Postoperative cardiac, pulmonary, renal and coagulation dysfunction, along with C3a levels, were studied prospectively in 116 consecutive patients undergoing open cardiac operations and 12 patients undergoing closed operations in the same time period. The level of C3a 3 hours after open operation was high (median value 882 ng X ml-1 plasma) and was related to the C3a level before cardiopulmonary bypass (CPB) (p = 0.03), the level at the end of CPB (p less than 0.0001), elapsed time of CPB (p = 0.07), and older age at operation (p less than 0.0001). It was inversely related to the cardiac output as reflected by the strength of the pedal pulses (p = 0.006). In contrast, C3a levels did not rise in patients undergoing closed operations. The probability of postoperative cardiac dysfunction after open operations (present in 27 of 116 patients) was predicted by C3a levels 3 hours after operation (p = 0.02), the CPB time (p = 0.02), and younger age (p less than 0.0001). The same risk factors pertained for postoperative pulmonary dysfunction (present in 41 of the 116 patients); renal dysfunction (present in 24 of the 116 patients) except that CPB time was not a risk factor here; abnormal bleeding (present in 21 of the 116 patients); and important overall morbidity (present in 26 of 116 patients).
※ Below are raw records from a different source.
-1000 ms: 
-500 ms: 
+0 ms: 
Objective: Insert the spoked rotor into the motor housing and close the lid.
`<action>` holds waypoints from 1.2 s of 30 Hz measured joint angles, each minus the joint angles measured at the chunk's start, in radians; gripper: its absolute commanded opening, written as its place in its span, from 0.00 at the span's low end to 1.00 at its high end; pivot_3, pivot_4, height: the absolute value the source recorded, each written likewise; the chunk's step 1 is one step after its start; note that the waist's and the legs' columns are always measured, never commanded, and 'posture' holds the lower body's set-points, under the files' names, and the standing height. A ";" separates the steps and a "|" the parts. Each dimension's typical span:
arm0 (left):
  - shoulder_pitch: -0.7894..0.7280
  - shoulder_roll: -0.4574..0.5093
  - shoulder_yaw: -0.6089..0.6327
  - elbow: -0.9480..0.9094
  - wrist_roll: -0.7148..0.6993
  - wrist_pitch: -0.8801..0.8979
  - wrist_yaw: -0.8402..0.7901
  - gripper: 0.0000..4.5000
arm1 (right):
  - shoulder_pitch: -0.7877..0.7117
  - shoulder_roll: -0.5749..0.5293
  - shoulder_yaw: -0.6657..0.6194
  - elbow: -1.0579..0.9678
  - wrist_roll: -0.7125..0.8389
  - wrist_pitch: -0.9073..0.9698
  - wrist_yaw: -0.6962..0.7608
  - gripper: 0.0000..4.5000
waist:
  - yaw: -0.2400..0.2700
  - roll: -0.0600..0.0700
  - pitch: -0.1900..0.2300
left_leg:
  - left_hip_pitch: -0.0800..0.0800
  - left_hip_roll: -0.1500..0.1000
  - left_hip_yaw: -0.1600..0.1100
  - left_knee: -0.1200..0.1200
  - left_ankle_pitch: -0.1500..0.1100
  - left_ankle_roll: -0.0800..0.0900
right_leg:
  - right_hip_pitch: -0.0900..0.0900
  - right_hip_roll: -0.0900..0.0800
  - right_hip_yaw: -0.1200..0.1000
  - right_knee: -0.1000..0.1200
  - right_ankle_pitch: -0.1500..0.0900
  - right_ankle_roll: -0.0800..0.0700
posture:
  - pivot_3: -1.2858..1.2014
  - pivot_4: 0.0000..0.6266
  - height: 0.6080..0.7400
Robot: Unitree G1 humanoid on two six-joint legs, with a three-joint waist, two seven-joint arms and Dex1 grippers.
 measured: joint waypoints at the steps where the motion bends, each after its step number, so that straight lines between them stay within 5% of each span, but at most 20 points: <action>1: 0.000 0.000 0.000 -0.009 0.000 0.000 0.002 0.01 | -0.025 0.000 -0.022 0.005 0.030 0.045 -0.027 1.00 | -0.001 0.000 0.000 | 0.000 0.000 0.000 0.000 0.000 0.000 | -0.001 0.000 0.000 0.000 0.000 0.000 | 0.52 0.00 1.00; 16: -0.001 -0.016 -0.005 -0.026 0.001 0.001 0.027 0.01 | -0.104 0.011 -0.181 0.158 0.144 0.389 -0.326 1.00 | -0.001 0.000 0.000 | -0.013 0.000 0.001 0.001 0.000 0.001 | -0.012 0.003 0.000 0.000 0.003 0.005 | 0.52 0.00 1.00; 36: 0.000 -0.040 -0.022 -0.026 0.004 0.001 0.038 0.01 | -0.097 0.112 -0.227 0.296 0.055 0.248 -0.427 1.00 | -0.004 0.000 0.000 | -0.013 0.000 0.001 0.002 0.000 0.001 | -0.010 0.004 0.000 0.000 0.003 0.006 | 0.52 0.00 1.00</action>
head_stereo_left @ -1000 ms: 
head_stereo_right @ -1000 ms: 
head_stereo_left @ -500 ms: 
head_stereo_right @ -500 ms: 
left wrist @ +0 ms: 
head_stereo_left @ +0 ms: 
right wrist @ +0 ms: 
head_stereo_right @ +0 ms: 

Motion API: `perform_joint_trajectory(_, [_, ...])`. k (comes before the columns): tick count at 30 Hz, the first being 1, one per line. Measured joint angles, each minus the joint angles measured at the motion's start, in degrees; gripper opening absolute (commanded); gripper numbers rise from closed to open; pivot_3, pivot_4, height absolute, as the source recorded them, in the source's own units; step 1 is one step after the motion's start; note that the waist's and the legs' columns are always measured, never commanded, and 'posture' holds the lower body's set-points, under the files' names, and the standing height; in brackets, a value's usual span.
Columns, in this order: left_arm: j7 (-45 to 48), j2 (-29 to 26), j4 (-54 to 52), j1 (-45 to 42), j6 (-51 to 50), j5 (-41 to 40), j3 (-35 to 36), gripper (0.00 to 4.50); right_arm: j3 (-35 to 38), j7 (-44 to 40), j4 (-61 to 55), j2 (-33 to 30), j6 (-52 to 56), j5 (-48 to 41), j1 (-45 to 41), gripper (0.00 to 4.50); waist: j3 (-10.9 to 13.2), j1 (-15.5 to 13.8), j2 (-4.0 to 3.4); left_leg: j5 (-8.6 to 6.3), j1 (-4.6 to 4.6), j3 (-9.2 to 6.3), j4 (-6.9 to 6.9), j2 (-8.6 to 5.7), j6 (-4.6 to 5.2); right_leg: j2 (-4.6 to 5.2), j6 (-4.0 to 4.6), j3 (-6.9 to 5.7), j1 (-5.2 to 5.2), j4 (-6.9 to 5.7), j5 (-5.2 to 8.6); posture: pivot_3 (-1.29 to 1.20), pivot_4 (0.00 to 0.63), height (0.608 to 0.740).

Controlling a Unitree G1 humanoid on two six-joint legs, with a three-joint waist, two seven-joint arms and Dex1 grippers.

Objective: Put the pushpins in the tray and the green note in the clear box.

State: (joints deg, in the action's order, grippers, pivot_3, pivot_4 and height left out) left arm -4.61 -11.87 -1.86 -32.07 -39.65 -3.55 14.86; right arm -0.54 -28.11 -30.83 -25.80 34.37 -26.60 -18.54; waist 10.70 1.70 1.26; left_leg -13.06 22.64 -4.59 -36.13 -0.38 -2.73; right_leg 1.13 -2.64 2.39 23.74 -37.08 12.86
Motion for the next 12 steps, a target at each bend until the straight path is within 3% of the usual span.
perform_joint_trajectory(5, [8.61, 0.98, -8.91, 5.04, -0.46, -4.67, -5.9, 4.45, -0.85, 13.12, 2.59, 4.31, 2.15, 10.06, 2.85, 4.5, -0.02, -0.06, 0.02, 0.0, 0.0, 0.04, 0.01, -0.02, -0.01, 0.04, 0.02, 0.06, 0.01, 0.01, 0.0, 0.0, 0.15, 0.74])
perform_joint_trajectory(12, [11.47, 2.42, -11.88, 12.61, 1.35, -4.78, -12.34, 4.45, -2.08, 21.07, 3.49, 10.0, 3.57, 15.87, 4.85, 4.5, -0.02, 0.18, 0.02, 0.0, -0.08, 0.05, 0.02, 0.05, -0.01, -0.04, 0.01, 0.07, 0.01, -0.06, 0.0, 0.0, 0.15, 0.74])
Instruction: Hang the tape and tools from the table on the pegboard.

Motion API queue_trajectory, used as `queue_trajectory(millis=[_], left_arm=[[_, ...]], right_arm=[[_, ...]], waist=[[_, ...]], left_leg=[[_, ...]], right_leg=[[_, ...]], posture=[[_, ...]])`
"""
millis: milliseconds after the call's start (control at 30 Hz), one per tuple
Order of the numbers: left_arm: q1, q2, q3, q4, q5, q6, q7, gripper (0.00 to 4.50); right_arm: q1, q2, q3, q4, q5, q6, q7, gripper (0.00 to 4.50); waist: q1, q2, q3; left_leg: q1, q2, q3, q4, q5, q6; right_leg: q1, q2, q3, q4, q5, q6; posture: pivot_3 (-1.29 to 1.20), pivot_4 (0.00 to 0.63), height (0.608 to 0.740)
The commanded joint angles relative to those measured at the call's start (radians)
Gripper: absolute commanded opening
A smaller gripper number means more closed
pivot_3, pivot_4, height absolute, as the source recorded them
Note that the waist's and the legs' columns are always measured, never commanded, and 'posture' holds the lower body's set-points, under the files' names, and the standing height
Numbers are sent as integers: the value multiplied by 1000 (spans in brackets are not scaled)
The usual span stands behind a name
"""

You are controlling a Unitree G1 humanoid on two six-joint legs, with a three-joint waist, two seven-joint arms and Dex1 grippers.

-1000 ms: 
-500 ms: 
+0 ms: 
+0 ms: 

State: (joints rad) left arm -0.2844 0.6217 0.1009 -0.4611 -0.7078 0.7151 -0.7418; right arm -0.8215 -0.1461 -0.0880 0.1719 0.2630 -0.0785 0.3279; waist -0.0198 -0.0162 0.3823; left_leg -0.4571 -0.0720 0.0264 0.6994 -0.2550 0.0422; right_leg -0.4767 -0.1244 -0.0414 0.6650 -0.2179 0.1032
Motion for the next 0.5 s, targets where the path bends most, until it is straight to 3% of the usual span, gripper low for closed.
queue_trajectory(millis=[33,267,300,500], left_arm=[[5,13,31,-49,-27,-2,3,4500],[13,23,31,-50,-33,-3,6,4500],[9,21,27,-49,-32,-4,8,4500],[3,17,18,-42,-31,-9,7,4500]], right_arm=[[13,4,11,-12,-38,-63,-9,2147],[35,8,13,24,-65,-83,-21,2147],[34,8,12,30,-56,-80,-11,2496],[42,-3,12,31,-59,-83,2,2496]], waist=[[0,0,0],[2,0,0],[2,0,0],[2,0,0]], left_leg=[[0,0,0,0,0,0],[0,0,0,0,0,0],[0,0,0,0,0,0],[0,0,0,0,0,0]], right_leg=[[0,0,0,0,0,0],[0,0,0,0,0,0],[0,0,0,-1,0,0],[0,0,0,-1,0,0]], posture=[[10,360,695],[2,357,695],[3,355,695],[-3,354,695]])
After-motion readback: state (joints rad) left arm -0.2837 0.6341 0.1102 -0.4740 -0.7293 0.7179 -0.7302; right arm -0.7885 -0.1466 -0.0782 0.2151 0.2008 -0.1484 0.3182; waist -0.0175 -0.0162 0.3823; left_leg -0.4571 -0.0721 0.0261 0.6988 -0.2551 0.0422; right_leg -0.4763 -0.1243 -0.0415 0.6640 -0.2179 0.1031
As regards important overall morbidity, the C3a level effect became evident at about 1,900 ng X ml-1 (a level reached by 9% of patients); the effect of increasing time of CPB became evident at about 90 minutes of CPB time; and the effect of young age became evident as age decreased from 10 to 4 years. This study demonstrates the damaging effects of CPB, relates them in part to complement activation by the foreign surfaces encountered by the blood, and supports the hypothesis that the mechanisms of the damaging effects include a whole-body inflammatory reaction.

摘要

前瞻性研究了116例连续接受心脏直视手术的患者以及同期12例接受闭式手术的患者术后的心脏、肺、肾和凝血功能障碍,以及C3a水平。心脏直视手术后3小时C3a水平较高(血浆中位数为882 ng×ml-1),且与体外循环(CPB)前的C3a水平相关(p = 0.03)、CPB结束时的水平相关(p<0.0001)、CPB持续时间相关(p = 0.07)以及手术时年龄较大相关(p<0.0001)。它与通过足背动脉搏动强度反映的心输出量呈负相关(p = 0.006)。相比之下,接受闭式手术的患者C3a水平未升高。心脏直视手术后发生心脏功能障碍(116例患者中有27例出现)的概率可通过术后3小时的C3a水平(p = 0.02)、CPB时间(p = 0.02)以及年龄较小(p<0.0001)来预测。同样的危险因素适用于术后肺功能障碍(116例患者中有41例出现);肾功能障碍(116例患者中有24例出现),不过在此CPB时间不是危险因素;异常出血(116例患者中有21例出现);以及严重的总体并发症(116例患者中有26例出现)。关于严重的总体并发症,C3a水平的影响在约1900 ng×ml-1时变得明显(9%的患者达到该水平);CPB时间延长的影响在CPB时间约90分钟时变得明显;年龄较小的影响在年龄从10岁降至4岁时变得明显。本研究证明了CPB的损害作用,部分将其与血液接触异物表面引发的补体激活相关联,并支持了损害作用机制包括全身炎症反应的假说。